- _THE PROBLEM_
Return, from the listing below, every line that includes "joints".

____

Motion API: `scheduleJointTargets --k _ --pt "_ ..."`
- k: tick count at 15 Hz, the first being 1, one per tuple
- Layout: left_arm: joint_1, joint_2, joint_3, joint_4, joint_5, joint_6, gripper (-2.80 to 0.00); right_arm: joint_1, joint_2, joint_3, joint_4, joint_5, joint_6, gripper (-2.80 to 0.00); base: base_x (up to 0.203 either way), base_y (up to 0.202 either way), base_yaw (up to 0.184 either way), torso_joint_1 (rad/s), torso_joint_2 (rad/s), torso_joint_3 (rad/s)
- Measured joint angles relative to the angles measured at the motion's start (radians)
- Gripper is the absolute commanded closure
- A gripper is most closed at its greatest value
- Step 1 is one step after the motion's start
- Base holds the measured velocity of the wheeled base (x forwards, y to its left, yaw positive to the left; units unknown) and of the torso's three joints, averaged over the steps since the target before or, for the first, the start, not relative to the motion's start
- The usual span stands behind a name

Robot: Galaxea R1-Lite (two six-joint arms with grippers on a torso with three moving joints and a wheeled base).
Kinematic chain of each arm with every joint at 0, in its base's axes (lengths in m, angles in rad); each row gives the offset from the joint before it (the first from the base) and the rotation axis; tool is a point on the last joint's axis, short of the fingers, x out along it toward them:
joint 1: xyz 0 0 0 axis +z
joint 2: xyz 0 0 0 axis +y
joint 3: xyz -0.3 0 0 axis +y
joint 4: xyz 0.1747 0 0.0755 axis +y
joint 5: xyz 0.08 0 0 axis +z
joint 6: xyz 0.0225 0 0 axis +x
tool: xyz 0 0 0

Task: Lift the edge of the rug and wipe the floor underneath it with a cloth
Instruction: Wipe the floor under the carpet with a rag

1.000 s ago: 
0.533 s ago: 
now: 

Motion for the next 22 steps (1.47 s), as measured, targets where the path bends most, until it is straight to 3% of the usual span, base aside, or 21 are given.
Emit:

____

- _RESPONSE BELOW_
- Base holds the measured velocity of the wheeled base (x forwards, y to its left, yaw positive to the left; units unknown) and of the torso's three joints, averaged over the steps since the target before or, for the first, the start, not relative to the motion's start
Robot: Galaxea R1-Lite (two six-joint arms with grippers on a torso with three moving joints and a wheeled base).

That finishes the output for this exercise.